» WHAT YOU SHOULD DO: Your answer is the lines below, exactly, from the one that contains "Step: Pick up" through the one that contains "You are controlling", both included.

» DATASET CONTENT:
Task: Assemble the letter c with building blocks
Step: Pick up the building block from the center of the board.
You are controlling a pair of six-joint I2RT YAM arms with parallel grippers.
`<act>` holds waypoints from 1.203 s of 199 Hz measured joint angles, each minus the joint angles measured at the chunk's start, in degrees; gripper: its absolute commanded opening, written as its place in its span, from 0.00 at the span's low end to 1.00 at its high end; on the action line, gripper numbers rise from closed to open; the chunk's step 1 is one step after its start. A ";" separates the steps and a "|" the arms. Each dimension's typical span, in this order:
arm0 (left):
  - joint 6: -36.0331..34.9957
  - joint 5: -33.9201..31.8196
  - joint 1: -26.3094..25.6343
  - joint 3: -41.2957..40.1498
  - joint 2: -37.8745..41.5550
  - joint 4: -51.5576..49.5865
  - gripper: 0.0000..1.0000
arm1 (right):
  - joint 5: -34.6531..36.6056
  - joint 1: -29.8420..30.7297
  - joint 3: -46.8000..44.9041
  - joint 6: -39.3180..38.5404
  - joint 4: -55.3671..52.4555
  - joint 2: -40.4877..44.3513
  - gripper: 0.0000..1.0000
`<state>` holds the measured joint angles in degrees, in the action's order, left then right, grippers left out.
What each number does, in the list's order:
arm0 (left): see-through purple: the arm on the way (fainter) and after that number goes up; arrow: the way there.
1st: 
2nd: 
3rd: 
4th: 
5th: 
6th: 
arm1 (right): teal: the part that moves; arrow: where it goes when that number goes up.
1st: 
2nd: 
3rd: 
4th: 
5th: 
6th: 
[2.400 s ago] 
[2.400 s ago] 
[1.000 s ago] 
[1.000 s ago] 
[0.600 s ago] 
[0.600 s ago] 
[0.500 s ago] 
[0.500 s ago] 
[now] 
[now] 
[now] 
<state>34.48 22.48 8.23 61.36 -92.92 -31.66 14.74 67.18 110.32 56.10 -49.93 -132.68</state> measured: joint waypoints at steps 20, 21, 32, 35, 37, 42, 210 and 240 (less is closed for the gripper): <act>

» THE ANSWER:
Step: Pick up the building block from the center of the board.
You are controlling a pair of six-joint I2RT YAM arms with parallel grippers.

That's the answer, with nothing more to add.